Entre châteaux et villages historiques, entre fleuve et terres cultivées : le Val de Loire est un territoire singulier, reconnu par l’UNESCO comme paysage culturel vivant. Natif des environs, Christophe Hay s’attache quotidiennement à représenter et mettre en lumière ce patrimoine, dans une démarche assumée de « chef paysan et terroiriste ». Cultiver son potager, arpenter sa truffière, pêcher sur la Loire ou chasser dans les plaines de Beauce et en Sologne : pour le chef doublement étoilé, la région se découvre d’abord par le prisme de la nature et des escapades infinies qu’elle a à offrir.
« Le Val de Loire compte parmi les plus belles richesses du cœur de France »Christophe Hay
En cette journée de juillet, le soleil est à peine levé que, déjà, Christophe Hay est à l’œuvre. Non pas dans les cuisines de son établissement de Blois (Loir-et-Cher), mais sur les bords de Loire. Ce matin-là, en effet, le chef doublement étoilé a troqué sa veste de cuisinier pour une combinaison de pêche et une paire de bottes étanches. Au programme : relever les lignes posées la veille par Bruno Gabris, pêcheur professionnel comptant parmi ses fournisseurs privilégiés. Une parenthèse ressourçante, à l’écart du quotidien, que Christophe Hay aime s’offrir dès que son emploi du temps le lui permet.
Une manière, aussi, de continuer à faire vivre une passion qui l’anime depuis l’enfance. « Jusqu’à l’âge de 15 ans, je pêchais souvent dans toutes les rivières, tous les lacs et étangs de la région. J’ai même fait des concours ! », explique cet enfant du pays. Né à Vendôme (Loir-et-Cher), il grandit entre Cloyes-sur-le-Loir (Eure-et-Loir), « en pleine nature, entouré de copains », et Saint-Jean-Froidmentel (Loir-et-Cher), dans la ferme familiale de ses grands-parents maternels. « Très tôt, j’ai eu conscience de cette terre hyper fertile et du goût des produits : l’exceptionnel pot-au-feu dans lequel les légumes mijotaient longtemps, la volaille rôtie le week-end, les gaufres de ma grand-mère… »
Son parcours de cuisinier prend, lui aussi, racine dans la région : d’abord au lycée hôtelier de Blois, puis à la table étoilée Au Rendez-vous des Pêcheurs, tenue à l’époque par Éric Reithler. Puis, durant plus d’une dizaine d’années, Christophe Hay s’éloigne du Centre-Val de Loire pour parfaire son expérience, de Collonges-au-Mont-d’Or, dans le Rhône (auprès de Paul Bocuse) à Paris en passant par Orlando, en Floride (États-Unis).

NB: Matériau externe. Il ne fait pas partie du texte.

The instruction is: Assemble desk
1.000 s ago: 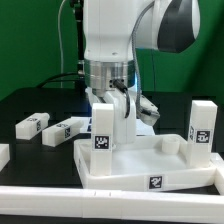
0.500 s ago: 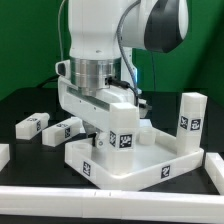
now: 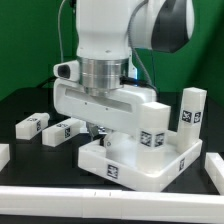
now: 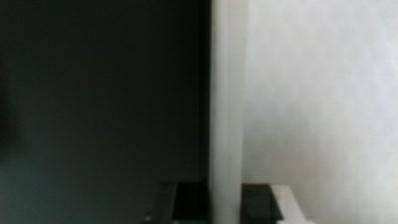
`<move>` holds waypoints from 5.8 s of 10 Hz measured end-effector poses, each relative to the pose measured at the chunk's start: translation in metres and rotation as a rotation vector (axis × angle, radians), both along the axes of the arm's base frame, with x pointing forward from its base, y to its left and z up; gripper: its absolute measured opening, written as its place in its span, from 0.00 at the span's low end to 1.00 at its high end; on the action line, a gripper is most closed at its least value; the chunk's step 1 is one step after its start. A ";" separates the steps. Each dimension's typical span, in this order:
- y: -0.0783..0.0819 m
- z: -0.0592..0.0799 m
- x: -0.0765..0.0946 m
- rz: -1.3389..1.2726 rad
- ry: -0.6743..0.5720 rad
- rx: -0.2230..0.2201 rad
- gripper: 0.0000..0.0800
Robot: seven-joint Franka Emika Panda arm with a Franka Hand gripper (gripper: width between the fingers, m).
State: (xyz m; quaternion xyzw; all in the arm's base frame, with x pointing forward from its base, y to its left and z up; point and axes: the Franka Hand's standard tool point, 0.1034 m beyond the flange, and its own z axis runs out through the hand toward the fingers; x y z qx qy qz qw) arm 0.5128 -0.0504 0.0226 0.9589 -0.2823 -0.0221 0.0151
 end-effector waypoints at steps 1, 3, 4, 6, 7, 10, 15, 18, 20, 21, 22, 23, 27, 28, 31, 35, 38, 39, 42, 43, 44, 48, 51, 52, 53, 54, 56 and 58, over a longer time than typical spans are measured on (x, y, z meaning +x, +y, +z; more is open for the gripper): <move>0.003 0.000 0.007 0.041 -0.005 -0.005 0.08; 0.003 -0.001 0.008 0.200 0.000 -0.007 0.08; 0.002 -0.001 0.008 0.247 0.003 -0.007 0.08; 0.000 -0.001 0.008 0.372 0.008 -0.004 0.08; -0.001 -0.001 0.008 0.418 0.011 -0.004 0.08; 0.008 -0.006 0.013 0.616 0.025 -0.014 0.08; 0.011 -0.006 0.020 0.866 0.026 -0.020 0.08; 0.016 -0.005 0.023 1.006 0.038 -0.028 0.08; 0.028 -0.003 0.033 1.118 0.041 -0.042 0.08; 0.030 -0.003 0.033 1.185 0.050 -0.046 0.08; 0.029 -0.003 0.033 1.214 0.054 -0.047 0.08; 0.027 -0.003 0.033 1.300 0.066 -0.047 0.08; 0.048 -0.003 0.040 1.642 0.111 -0.064 0.08; 0.055 -0.004 0.045 1.729 0.119 -0.068 0.08; 0.063 -0.004 0.051 1.958 0.155 -0.071 0.08; 0.073 -0.002 0.062 2.115 0.188 -0.082 0.08; 0.084 -0.004 0.084 2.127 0.207 -0.078 0.08; 0.083 -0.005 0.093 2.125 0.213 -0.083 0.08; 0.086 -0.004 0.112 2.102 0.231 -0.084 0.08; 0.090 -0.004 0.120 2.092 0.231 -0.088 0.08; 0.095 -0.004 0.129 2.073 0.234 -0.090 0.08; 0.107 -0.005 0.149 2.030 0.244 -0.106 0.08; 0.105 0.004 0.146 2.022 0.267 -0.085 0.31; 0.103 0.010 0.140 2.013 0.295 -0.059 0.31; 0.102 0.020 0.142 2.007 0.302 -0.057 0.52; 0.102 0.027 0.143 2.010 0.306 -0.064 0.71; 0.098 0.048 0.144 2.004 0.310 -0.077 0.79; 0.077 0.069 0.133 1.995 0.324 -0.089 0.81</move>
Offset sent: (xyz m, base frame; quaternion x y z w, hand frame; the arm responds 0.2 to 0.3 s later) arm 0.0000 0.0000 0.0000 0.0000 0.0000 -0.1296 0.9916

RÉHABILITER LES POISSONS D’EAU DOUCE
L’année 2014 signe, finalement, le retour aux sources et le début de son aventure entrepreneuriale, avec l’ouverture de sa première affaire à Montlivault, suivie quatre ans plus tard par un second restaurant à Ardon, près d’Orléans. En 2019, il se voit proposer la reprise de l’ancien hospice de Blois, où il concrétise en 2022 l’ouverture de son « projet d’une vie » : Fleur de Loire (deux restaurants dont l’un doublement étoilé, 44 chambres et un spa de 450 m2).

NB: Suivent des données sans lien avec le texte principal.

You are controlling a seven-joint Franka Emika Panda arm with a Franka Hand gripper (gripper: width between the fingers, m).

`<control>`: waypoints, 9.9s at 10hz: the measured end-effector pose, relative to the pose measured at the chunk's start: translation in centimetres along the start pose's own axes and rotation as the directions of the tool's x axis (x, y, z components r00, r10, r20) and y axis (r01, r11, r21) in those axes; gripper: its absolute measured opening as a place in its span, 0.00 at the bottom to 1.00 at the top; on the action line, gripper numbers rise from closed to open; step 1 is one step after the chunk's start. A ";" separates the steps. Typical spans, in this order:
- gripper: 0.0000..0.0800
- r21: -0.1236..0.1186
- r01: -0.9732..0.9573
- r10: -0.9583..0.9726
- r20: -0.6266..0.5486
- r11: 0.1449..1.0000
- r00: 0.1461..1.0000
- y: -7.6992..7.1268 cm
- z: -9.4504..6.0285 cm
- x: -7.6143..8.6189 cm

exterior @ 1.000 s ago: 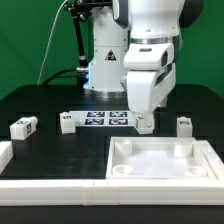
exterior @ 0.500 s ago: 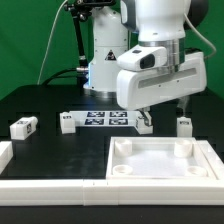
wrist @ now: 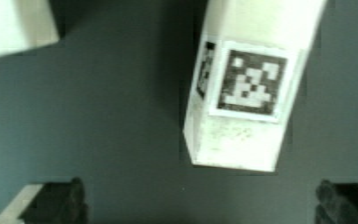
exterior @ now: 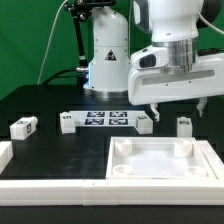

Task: Assemble one leg

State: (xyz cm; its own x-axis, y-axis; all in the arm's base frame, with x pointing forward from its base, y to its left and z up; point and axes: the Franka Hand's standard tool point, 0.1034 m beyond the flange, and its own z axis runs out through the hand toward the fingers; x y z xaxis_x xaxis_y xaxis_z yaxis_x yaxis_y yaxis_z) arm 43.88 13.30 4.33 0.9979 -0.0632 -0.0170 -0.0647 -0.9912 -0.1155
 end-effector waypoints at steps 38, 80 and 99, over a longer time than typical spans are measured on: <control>0.36 -0.014 0.041 -0.026 0.566 0.999 0.824 0.1 -2.2 0.8; 0.36 -0.062 0.241 -0.242 -0.464 0.969 0.852 0.8 -5.1 18.8; 0.77 -0.071 0.246 -0.248 -0.496 0.967 0.832 0.6 -3.4 18.5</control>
Offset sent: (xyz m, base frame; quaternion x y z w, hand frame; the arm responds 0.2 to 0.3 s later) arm -0.0022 0.0000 -0.0101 0.0203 -0.0697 0.0127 0.9973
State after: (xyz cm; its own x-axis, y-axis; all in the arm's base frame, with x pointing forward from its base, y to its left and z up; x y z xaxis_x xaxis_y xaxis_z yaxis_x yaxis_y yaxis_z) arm 62.37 11.10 7.37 0.8514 0.1356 0.5066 0.1832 -0.9820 -0.0450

De Montlivault à Blois en passant par Ardon, le chef a conservé intacte une seule et même philosophie : celle de représenter, porter et magnifier un territoire cher à son cœur. « Organisé autour du fleuve, son artère principale, le Val de Loire compte parmi les plus belles richesses du cœur de France », à commencer par « des poissons à la pureté inégalable », affirme-t-il. En grande partie dépourvue de barrages, la Loire dispose en effet d’eaux bien oxygénées et peu stagnantes, conférant aux poissons une chair d’une grande finesse. « Contrairement aux idées reçues, ils n’ont aucun goût de vase », insiste Christophe Hay, qui s’attache à travailler et valoriser toutes les espèces disponibles : gardon, brème, aspe, chevenne, barbeau, carpe et même silure. Paradis des amateurs de pêche, le fleuve se découvre aussi en empruntant un fûtreau ou une gabare, des bateaux traditionnels offrant des escapades au départ de Blois, Chaumont-sur-Loire, Saint-Dyé-sur-Loire ou encore Vineuil.